- Polish: Dawid i Elfy
- Directed by: Michał Rogalski
- Starring: Cyprian Grabowski Jakub Zając Cezary Żak Monika Krzywkowska Anna Smołowik Michał Czernecki
- Cinematography: Maciej Lisiecki
- Edited by: Jarosław Kamiński
- Music by: Paweł Lucewicz
- Production companies: Netflix; Endemol Polska; Endemol Shine Polska;
- Distributed by: Netflix
- Release date: December 6, 2021;
- Country: Poland
- Language: Polish

= David and the Elves =

David and the Elves (Dawid i Elfy) is a 2021 Polish Christmas comedy film directed by Michał Rogalski from a screenplay by Mateusz Kuczewski and Marcin Baczyński. The film was released worldwide on Netflix on December 6, 2021.

==Plot==
A young boy named David lives with his parents and grandparents in the Tatra Mountains, and celebrates Christmas with the family and enjoys spending time with his family. 1 year later, he moves to Warsaw with his parents, who are now overwhelmed with work.

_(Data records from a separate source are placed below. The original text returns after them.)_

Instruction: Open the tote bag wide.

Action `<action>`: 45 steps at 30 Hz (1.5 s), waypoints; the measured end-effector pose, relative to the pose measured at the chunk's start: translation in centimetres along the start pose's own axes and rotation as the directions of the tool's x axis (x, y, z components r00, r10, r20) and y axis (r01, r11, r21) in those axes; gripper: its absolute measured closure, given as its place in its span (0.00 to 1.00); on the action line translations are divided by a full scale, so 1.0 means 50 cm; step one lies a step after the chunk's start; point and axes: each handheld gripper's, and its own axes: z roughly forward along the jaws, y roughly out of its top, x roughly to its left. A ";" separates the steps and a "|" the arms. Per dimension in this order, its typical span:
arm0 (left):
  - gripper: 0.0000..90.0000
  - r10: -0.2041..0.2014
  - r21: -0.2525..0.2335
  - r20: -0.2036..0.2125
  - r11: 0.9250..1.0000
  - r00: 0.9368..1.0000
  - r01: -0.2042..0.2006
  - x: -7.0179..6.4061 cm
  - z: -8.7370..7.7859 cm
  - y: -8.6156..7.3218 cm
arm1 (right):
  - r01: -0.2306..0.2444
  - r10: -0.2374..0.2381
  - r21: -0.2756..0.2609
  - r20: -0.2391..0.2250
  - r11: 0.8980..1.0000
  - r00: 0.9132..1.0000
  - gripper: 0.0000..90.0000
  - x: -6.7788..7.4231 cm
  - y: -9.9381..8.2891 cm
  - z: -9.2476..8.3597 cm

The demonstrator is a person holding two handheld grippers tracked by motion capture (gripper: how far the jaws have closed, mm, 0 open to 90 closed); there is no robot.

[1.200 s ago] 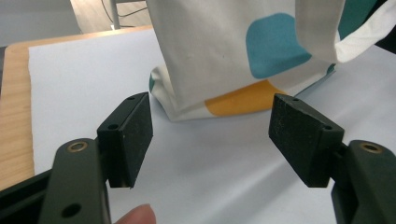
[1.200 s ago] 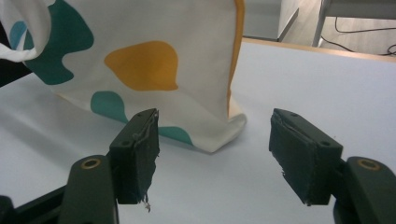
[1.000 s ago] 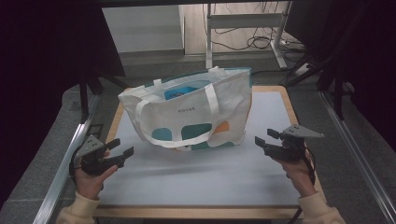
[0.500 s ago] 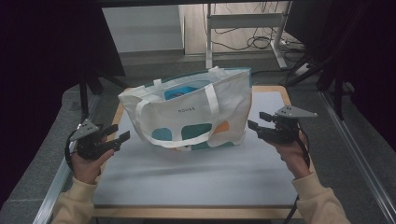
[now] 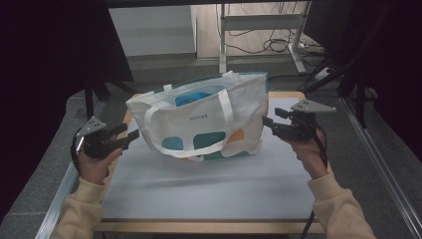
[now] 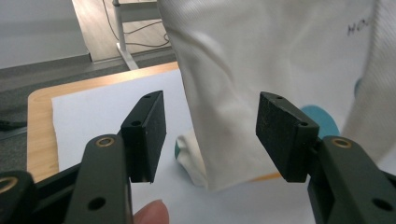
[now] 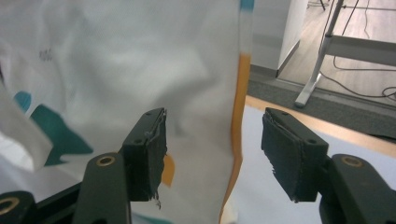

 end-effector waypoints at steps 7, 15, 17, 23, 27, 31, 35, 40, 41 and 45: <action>0.44 0.000 -0.001 0.016 1.000 1.000 0.000 0.011 0.019 0.025 | 0.012 -0.012 -0.020 0.003 1.000 1.000 0.45 -0.007 0.043 0.029; 0.50 0.013 0.006 0.077 1.000 0.997 -0.013 0.017 0.055 0.038 | 0.008 -0.009 -0.019 -0.035 1.000 0.999 0.60 -0.014 0.068 0.063; 0.56 0.023 0.006 0.077 1.000 0.997 -0.023 0.016 0.059 0.044 | 0.008 -0.009 -0.025 -0.041 1.000 0.999 0.66 -0.014 0.071 0.067; 0.82 0.019 -0.005 0.109 1.000 0.994 -0.019 0.025 0.059 0.054 | 0.001 -0.002 -0.019 -0.049 1.000 0.999 0.85 -0.027 0.073 0.067; 0.87 0.041 -0.009 0.121 0.999 0.992 -0.040 0.020 0.056 0.057 | 0.015 -0.016 -0.019 -0.058 1.000 0.998 0.94 -0.031 0.071 0.064; 0.88 0.039 -0.010 0.121 0.999 0.992 -0.038 0.018 0.054 0.057 | 0.023 -0.025 -0.021 -0.056 0.999 0.998 0.95 -0.030 0.067 0.062; 0.89 0.041 -0.015 0.122 0.999 0.992 -0.040 0.016 0.052 0.055 | 0.025 -0.026 -0.025 -0.057 0.999 0.998 0.96 -0.033 0.061 0.058; 0.89 0.052 -0.013 0.123 0.999 0.991 -0.051 0.009 0.051 0.055 | 0.017 -0.019 -0.032 -0.055 0.999 0.998 0.96 -0.034 0.043 0.050; 0.90 0.055 -0.013 0.122 0.998 0.991 -0.054 0.007 0.051 0.055 | 0.013 -0.015 -0.035 -0.054 0.999 0.998 0.96 -0.035 0.038 0.049; 0.90 0.058 -0.008 0.121 0.998 0.991 -0.057 0.004 0.057 0.054 | 0.005 -0.008 -0.043 -0.052 0.999 0.999 0.96 -0.037 0.021 0.044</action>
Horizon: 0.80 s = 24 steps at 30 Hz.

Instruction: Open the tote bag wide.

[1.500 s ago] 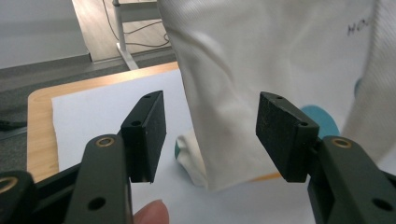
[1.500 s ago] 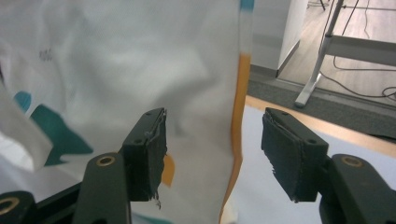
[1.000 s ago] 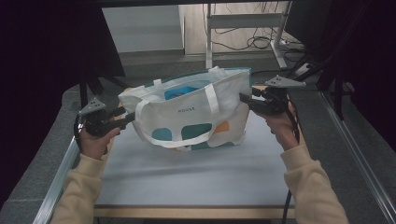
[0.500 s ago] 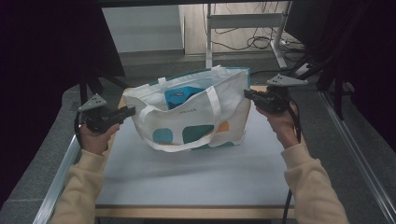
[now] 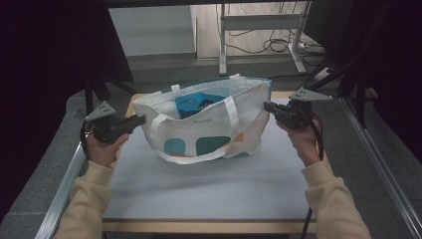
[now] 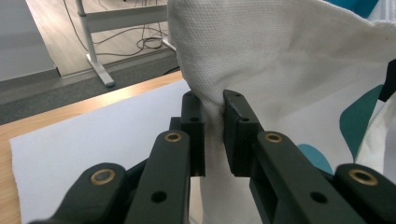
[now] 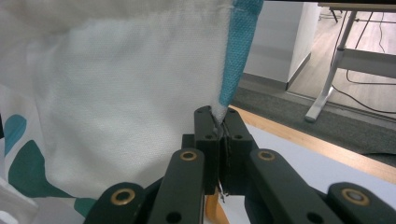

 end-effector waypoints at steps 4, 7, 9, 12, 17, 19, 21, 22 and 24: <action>0.90 -0.006 0.002 0.001 1.000 1.000 0.006 0.001 0.009 -0.001 | -0.004 0.004 -0.002 0.003 1.000 1.000 0.96 -0.003 -0.013 -0.002; 0.90 -0.005 0.008 0.002 1.000 1.000 0.005 0.000 0.013 -0.001 | -0.006 0.006 0.000 0.003 1.000 1.000 0.96 -0.004 -0.021 -0.003; 0.90 -0.004 0.012 0.005 1.000 1.000 0.004 -0.001 0.016 -0.002 | -0.009 0.009 -0.001 0.006 1.000 1.000 0.96 -0.005 -0.026 -0.002; 0.90 -0.004 0.021 0.007 1.000 1.000 0.004 -0.001 0.020 -0.005 | -0.016 0.016 0.002 0.006 1.000 1.000 0.96 -0.006 -0.035 0.000; 0.90 0.000 0.037 0.012 0.999 1.000 0.000 -0.003 0.031 -0.012 | -0.012 0.012 0.014 0.010 1.000 1.000 0.96 -0.007 -0.053 0.002; 0.90 0.007 0.043 0.011 0.999 1.000 -0.008 -0.007 0.035 -0.012 | -0.018 0.017 0.026 0.018 1.000 1.000 0.96 -0.011 -0.066 0.003; 0.90 0.020 0.049 0.012 0.999 1.000 -0.020 -0.010 0.038 -0.012 | -0.032 0.031 0.029 0.016 0.999 0.999 0.96 -0.017 -0.082 0.002; 0.90 0.015 0.047 0.012 0.999 1.000 -0.015 -0.012 0.040 -0.013 | -0.039 0.038 0.031 0.016 0.999 0.999 0.96 -0.019 -0.090 0.003; 0.90 0.017 0.052 0.015 0.998 1.000 -0.018 -0.012 0.042 -0.017 | -0.047 0.047 0.032 0.013 0.998 0.999 0.96 -0.022 -0.100 0.002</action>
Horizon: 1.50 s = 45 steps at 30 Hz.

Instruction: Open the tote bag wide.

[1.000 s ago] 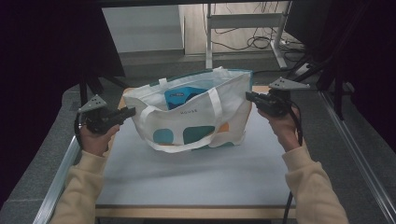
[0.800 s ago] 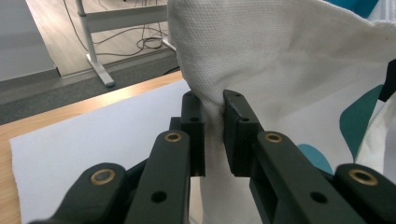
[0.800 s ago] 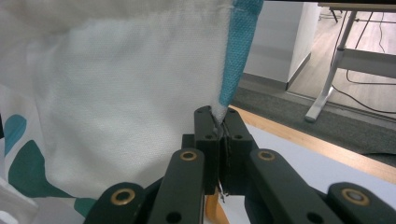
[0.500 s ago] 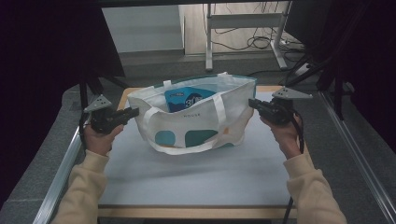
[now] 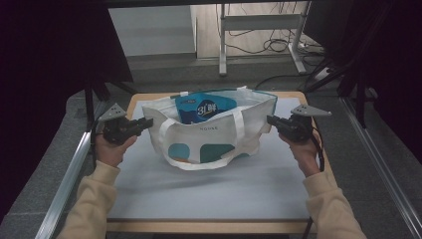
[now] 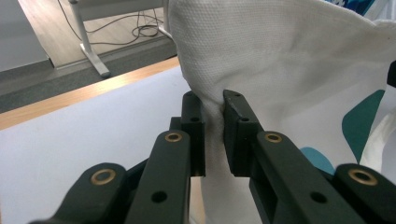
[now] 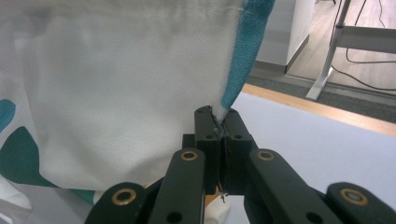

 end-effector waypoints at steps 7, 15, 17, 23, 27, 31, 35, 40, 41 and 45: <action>0.90 -0.008 0.021 0.009 1.000 1.000 0.007 0.003 0.007 -0.024 | 0.006 -0.006 0.014 -0.006 1.000 1.000 0.96 0.006 -0.024 -0.001; 0.90 -0.013 0.051 0.009 0.999 1.000 0.012 0.003 0.025 -0.048 | -0.014 0.014 0.059 -0.006 0.998 1.000 0.96 0.007 -0.062 0.010; 0.91 -0.021 0.066 0.008 0.998 1.000 0.020 0.005 0.032 -0.057 | -0.017 0.017 0.070 -0.003 0.997 1.000 0.96 0.006 -0.070 0.015; 0.92 -0.026 0.097 0.010 0.995 1.000 0.025 0.007 0.049 -0.078 | -0.025 0.026 0.100 0.000 0.995 1.000 0.97 0.005 -0.091 0.025; 0.93 -0.034 0.115 0.004 0.993 0.999 0.034 0.010 0.058 -0.090 | -0.038 0.038 0.112 0.004 0.993 0.999 0.97 0.003 -0.108 0.031; 0.93 -0.053 0.131 0.002 0.990 0.999 0.052 0.015 0.068 -0.106 | -0.032 0.031 0.140 0.013 0.990 0.999 0.97 0.004 -0.123 0.038; 0.94 -0.059 0.169 -0.002 0.984 0.998 0.058 0.019 0.088 -0.128 | -0.040 0.038 0.161 0.016 0.986 0.999 0.97 0.004 -0.139 0.048; 0.94 -0.061 0.206 0.003 0.977 0.998 0.060 0.020 0.109 -0.148 | -0.039 0.037 0.207 0.016 0.978 0.999 0.97 0.008 -0.162 0.066; 0.94 -0.067 0.209 0.000 0.976 0.998 0.065 0.019 0.111 -0.150 | -0.038 0.036 0.216 0.015 0.976 0.999 0.97 0.009 -0.166 0.069; 0.94 -0.059 0.223 -0.002 0.973 0.998 0.058 0.017 0.119 -0.159 | -0.045 0.043 0.229 0.015 0.972 0.999 0.97 0.008 -0.172 0.074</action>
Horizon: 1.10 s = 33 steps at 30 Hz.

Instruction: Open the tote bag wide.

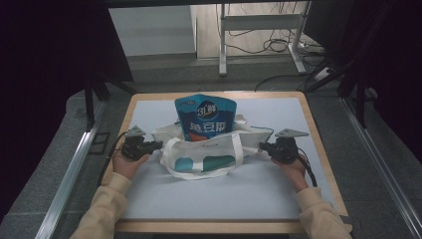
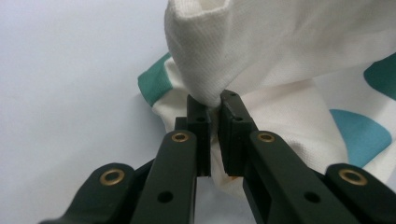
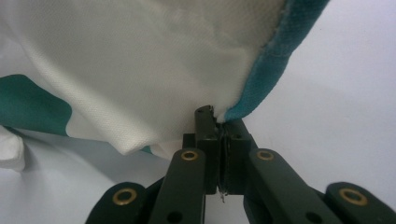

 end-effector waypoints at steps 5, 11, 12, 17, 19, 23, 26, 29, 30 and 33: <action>0.95 -0.006 0.004 -0.002 1.000 1.000 0.006 -0.002 0.005 -0.005 | -0.006 0.006 0.019 -0.001 1.000 1.000 0.97 0.003 -0.005 0.005; 0.95 -0.016 0.010 0.002 1.000 1.000 0.016 -0.001 0.010 -0.009 | -0.011 0.011 0.023 -0.008 1.000 1.000 0.97 0.002 -0.008 0.008; 0.95 -0.012 0.010 0.002 1.000 1.000 0.012 -0.001 0.010 -0.009 | -0.012 0.012 0.023 -0.009 1.000 1.000 0.97 0.002 -0.009 0.008; 0.94 -0.027 0.005 0.004 1.000 1.000 0.027 0.000 0.010 -0.009 | -0.015 0.015 0.021 -0.008 1.000 1.000 0.97 0.002 -0.009 0.009; 0.94 -0.035 0.004 0.006 0.999 0.999 0.035 0.001 0.009 -0.008 | -0.012 0.012 0.016 -0.008 1.000 1.000 0.96 0.001 -0.009 0.008; 0.90 -0.031 -0.017 0.000 0.999 1.000 0.031 0.004 0.001 -0.006 | -0.013 0.013 0.006 -0.004 1.000 1.000 0.91 -0.002 -0.005 0.001; 0.84 -0.030 -0.034 -0.006 0.999 1.000 0.030 0.003 -0.007 -0.002 | -0.025 0.025 -0.010 0.015 1.000 1.000 0.80 -0.005 -0.003 -0.006; 0.74 -0.026 -0.063 -0.007 0.998 1.000 0.025 -0.002 -0.022 0.005 | -0.034 0.035 -0.037 0.033 0.999 0.999 0.69 -0.007 0.000 -0.016; 0.70 -0.022 -0.073 -0.007 0.997 1.000 0.022 -0.004 -0.027 0.008 | -0.032 0.034 -0.040 0.045 0.999 0.998 0.67 -0.006 0.002 -0.020; 0.56 -0.019 -0.111 0.005 0.994 1.000 0.020 -0.008 -0.047 0.013 | -0.032 0.035 -0.066 0.053 0.997 0.998 0.58 -0.002 0.008 -0.034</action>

During the Christmas season, a popular elf named Albert runs away from the North Pole to restore his Christmas power, despite Santa's objections. Albert believes that people love him, but reality turns out to be different. During his time in Warsaw, he runs into David at the park and befriends him. Albert soon causes mischief during their time together, such as turning a giant truck into a toy, replacing the Christmas tree into a drum set, and turning David's father's fake Christmas beard into a real one. David tries to explain all of this to his parents, by mistakenly referencing Albert as a thief.

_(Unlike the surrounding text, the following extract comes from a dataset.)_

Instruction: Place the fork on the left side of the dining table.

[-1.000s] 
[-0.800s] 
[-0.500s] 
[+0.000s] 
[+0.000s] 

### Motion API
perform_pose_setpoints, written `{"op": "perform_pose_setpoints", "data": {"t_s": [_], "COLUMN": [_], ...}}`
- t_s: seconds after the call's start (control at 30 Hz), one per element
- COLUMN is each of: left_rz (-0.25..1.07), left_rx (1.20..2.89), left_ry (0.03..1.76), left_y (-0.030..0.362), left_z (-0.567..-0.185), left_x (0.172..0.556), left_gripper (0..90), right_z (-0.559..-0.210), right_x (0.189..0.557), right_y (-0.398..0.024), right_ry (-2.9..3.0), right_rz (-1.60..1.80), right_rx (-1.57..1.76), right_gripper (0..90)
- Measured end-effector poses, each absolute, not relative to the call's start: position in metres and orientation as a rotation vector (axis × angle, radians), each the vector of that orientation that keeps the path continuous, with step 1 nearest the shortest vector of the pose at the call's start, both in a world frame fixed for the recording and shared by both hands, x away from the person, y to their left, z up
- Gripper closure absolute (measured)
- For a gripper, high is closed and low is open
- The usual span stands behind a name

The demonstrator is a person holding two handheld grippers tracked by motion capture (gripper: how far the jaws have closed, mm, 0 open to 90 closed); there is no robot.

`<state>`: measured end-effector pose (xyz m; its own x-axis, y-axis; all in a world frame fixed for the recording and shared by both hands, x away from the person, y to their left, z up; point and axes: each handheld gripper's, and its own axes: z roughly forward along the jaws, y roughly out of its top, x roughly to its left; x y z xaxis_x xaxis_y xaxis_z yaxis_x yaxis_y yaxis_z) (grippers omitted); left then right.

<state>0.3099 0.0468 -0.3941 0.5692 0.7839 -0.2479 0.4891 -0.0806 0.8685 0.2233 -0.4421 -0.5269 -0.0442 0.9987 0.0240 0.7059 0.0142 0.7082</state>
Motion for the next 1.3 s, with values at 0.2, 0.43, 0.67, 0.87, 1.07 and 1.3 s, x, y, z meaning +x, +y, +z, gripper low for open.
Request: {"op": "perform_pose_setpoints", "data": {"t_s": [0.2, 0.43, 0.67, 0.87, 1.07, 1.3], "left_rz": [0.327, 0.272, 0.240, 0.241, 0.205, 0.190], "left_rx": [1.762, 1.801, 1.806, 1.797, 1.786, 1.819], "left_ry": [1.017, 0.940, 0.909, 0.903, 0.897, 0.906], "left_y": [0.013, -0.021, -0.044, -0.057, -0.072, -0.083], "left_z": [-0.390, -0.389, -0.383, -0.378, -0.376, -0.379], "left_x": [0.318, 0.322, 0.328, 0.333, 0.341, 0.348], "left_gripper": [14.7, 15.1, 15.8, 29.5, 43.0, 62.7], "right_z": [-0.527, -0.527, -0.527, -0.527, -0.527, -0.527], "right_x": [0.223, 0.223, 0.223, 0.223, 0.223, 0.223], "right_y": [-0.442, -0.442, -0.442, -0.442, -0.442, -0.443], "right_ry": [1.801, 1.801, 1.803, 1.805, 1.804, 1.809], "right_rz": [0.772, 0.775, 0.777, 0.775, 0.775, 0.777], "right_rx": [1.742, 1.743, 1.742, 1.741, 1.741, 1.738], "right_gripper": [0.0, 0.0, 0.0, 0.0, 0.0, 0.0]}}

Santa decides to search for Albert, and realizes that he is slowly losing his Christmas power during his time with David, which can later transform him into a toy. Albert begins helping David using his magic, but fails to realize how this is affecting him.

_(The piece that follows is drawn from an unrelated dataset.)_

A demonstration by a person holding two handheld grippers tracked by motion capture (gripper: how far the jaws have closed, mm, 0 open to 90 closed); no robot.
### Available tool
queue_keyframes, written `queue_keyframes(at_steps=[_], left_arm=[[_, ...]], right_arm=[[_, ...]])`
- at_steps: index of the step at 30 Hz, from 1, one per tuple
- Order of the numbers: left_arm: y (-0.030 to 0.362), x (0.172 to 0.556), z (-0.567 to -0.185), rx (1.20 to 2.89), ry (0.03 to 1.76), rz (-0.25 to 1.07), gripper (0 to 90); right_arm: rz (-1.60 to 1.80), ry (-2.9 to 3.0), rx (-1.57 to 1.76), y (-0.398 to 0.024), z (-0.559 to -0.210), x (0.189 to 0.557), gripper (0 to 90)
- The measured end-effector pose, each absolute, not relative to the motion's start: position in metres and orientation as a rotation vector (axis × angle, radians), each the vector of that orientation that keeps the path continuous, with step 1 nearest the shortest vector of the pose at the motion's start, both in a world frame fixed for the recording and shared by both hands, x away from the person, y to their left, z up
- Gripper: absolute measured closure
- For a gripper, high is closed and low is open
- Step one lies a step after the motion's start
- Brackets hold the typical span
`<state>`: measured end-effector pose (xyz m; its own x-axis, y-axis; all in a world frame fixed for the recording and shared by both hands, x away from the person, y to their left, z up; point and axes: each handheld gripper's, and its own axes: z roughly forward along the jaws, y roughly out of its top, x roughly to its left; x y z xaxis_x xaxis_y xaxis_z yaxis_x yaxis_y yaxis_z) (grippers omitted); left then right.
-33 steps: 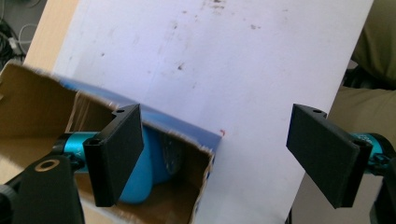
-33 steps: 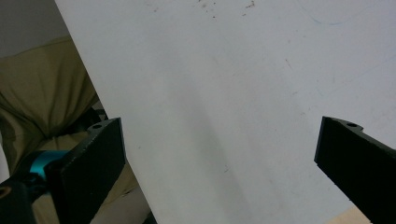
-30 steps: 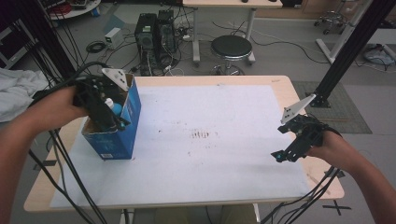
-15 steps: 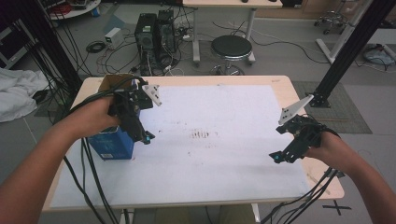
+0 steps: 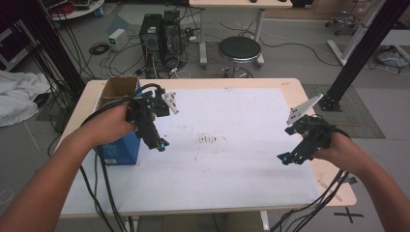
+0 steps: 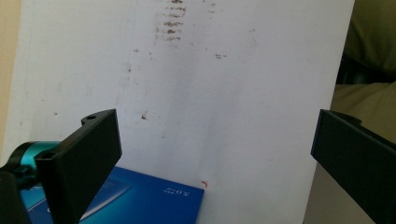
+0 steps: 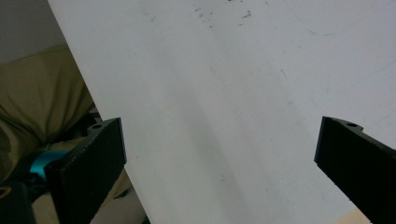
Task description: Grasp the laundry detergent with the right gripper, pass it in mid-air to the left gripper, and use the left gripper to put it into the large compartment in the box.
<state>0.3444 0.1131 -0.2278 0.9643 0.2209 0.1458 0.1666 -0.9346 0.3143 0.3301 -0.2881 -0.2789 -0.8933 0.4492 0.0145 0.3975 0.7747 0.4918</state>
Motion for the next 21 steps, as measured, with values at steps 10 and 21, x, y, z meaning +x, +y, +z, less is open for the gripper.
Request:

Eventually, Albert loses his powers, and decides to journey back to the North Pole, David comes with him to help him get to know the real world. David's parents along with Santa Claus and Mrs. Claus, search for them. The two take shelter in a forest at night, but Albert transforms into a toy when David falls asleep, this reverts all the magic he had done before. When David realizes this, he runs with the now-toy Albert towards his grandparents' house, David's parents, along with Santa and Mrs. Claus, arrive at the scene.

David tries everything to make Albert come back to life, but fails to do so. David goes outside and finds footprints, Albert then appears behind him, much to the joy of David. Santa, Mrs. Claus and Albert return to the North Pole, and David and his parents' regain their Christmas spirt and spend time together, and ends with the latter singing Christmas carols, along with Albert and the other elves.

== Cast ==
- Cyprian Grabowski as David Kosmala
- Jakub Zając as Albert the Elf
- Anna Smolownik as Hania Kosmala, David's Mom
- Michał Czernecki as Piotr Kosmala, David's Dad
- Cezary Żak as Santa Claus
- Monika Krzywkowska as Mrs. Claus
- Piotr Rogucki as Erwin the Elf
- Elżbieta Jarosik as Grandma Matylda
- Witold Dębicki as Grandpa Ignacy

==Production==
The movie was filmed mostly in Zakopane and Warsaw, Poland. It was released on December 6, 2021.

==Reception==
Common Sense Media rated it 2 out of 5 stars.